DATA TO EXAMINE ->
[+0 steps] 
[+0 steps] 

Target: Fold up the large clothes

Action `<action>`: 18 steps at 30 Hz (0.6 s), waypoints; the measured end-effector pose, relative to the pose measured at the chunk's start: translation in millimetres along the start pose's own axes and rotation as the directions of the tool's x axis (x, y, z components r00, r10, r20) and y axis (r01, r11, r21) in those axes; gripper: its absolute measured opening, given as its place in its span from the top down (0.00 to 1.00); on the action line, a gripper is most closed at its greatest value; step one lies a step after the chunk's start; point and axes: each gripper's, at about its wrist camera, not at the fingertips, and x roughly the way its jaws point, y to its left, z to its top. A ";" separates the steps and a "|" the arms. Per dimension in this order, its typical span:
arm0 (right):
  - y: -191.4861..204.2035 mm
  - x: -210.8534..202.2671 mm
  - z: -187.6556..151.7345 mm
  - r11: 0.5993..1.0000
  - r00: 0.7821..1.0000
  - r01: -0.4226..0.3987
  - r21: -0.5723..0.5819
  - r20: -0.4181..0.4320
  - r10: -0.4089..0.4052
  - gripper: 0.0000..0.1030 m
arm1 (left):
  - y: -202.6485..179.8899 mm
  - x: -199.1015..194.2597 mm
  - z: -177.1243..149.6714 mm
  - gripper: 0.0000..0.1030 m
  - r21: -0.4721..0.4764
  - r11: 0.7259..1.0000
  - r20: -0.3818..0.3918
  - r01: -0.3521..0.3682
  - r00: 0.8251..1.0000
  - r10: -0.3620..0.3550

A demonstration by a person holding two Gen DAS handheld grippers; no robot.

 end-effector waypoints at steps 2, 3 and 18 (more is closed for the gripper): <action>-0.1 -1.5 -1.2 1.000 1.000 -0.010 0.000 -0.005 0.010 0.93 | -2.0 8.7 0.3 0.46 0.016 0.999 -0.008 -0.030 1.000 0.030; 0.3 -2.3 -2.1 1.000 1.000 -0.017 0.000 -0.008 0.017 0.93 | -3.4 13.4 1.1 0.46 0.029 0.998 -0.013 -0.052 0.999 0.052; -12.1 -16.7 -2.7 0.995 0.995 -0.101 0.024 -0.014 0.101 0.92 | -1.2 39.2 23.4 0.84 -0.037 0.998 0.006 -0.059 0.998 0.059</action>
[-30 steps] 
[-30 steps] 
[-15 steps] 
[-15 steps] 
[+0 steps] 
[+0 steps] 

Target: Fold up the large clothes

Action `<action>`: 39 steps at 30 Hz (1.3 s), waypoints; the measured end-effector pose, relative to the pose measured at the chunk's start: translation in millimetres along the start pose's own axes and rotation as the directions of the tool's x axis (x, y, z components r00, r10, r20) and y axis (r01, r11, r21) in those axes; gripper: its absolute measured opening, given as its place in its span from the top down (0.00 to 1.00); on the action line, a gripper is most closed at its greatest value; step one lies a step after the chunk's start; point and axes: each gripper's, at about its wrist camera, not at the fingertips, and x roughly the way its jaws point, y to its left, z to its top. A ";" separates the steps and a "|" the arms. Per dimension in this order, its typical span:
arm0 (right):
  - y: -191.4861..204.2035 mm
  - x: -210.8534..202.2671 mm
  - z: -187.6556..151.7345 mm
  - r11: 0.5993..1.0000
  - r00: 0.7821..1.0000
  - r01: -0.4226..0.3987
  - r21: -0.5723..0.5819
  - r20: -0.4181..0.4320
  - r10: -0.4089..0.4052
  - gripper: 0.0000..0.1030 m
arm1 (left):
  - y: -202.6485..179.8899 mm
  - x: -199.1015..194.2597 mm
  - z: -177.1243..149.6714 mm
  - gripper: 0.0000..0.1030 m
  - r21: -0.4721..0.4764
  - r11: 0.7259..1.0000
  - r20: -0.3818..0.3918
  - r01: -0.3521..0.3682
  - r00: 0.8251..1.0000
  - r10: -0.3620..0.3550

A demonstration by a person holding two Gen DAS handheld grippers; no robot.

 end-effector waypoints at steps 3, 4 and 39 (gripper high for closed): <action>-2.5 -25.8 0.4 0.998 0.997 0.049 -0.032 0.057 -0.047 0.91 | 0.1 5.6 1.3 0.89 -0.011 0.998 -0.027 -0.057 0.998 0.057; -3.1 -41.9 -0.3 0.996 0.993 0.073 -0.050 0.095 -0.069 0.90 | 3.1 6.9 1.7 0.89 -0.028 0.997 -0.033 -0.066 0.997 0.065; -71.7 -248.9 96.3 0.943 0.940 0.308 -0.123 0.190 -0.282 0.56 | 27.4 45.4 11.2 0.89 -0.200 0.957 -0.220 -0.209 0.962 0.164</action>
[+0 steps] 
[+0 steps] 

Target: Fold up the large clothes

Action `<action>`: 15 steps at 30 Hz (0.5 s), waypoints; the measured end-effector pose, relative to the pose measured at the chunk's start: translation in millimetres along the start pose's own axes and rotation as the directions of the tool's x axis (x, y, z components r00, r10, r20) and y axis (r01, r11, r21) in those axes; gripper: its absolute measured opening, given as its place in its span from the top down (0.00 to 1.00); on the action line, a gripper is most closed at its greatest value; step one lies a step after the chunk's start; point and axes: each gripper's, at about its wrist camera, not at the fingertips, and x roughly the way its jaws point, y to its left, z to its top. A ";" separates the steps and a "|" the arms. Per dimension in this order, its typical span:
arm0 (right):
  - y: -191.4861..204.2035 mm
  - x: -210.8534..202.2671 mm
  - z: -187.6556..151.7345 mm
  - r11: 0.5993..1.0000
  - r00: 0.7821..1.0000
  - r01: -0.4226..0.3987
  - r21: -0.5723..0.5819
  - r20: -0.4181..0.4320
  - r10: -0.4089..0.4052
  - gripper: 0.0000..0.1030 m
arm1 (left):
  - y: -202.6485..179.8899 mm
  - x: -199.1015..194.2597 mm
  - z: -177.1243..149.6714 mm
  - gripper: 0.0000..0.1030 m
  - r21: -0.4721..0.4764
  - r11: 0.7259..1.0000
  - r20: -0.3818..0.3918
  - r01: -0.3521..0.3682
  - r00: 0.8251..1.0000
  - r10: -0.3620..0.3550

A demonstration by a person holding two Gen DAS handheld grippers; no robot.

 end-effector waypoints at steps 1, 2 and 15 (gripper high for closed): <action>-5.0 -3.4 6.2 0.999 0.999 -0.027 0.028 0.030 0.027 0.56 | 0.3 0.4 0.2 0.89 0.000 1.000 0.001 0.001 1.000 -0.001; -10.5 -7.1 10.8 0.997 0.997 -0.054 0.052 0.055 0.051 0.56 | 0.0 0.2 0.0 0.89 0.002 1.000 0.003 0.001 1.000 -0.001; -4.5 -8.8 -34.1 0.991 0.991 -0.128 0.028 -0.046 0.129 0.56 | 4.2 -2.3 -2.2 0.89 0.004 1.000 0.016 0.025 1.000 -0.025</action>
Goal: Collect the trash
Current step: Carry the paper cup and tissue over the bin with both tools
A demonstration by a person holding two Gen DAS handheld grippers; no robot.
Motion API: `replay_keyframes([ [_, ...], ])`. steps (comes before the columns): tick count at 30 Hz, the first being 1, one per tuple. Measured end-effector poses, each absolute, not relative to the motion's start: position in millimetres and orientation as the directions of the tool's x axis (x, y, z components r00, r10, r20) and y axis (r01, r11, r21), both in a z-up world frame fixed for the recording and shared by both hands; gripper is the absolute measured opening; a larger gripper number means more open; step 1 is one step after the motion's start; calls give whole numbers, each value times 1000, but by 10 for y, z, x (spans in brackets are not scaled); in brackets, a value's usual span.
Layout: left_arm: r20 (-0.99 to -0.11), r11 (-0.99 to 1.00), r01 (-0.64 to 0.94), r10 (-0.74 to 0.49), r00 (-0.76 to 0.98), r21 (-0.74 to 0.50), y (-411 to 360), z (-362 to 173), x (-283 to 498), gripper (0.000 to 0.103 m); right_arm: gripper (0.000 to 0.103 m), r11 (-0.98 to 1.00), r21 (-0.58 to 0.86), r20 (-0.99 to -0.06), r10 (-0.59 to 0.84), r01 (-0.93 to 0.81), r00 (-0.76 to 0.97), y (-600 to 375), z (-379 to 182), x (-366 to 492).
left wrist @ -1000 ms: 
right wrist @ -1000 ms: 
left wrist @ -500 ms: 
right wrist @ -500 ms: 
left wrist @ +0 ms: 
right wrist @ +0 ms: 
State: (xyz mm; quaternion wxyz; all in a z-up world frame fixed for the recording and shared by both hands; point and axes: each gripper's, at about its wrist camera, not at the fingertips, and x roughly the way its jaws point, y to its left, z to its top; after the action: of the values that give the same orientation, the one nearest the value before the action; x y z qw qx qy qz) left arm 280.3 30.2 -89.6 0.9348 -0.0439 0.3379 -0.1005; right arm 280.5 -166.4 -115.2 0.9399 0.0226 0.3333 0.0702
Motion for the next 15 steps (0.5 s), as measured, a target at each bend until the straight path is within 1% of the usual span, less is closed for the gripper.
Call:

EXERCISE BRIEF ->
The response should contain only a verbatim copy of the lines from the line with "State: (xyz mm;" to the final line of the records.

RESULT BELOW ->
State: (xyz mm; quaternion wxyz; all in a z-up world frame fixed for the recording and shared by both hands; point and axes: each gripper's, at about its wrist camera, not at the fingertips, and x roughly the way its jaws point, y to its left, z to its top; after the action: of the values that give the same orientation, the one nearest the value before the action; x y z qw qx qy qz) left arm 280.3 30.2 -89.6 0.9348 -0.0439 0.3379 -0.1005; right arm 280.5 -166.4 -115.2 0.9399 0.0226 0.3333 0.0702
Motion for the next 15 steps (0.5 s), as measured, a target at each bend until the straight path is within 1% of the usual span, less is closed for the gripper.
Call:

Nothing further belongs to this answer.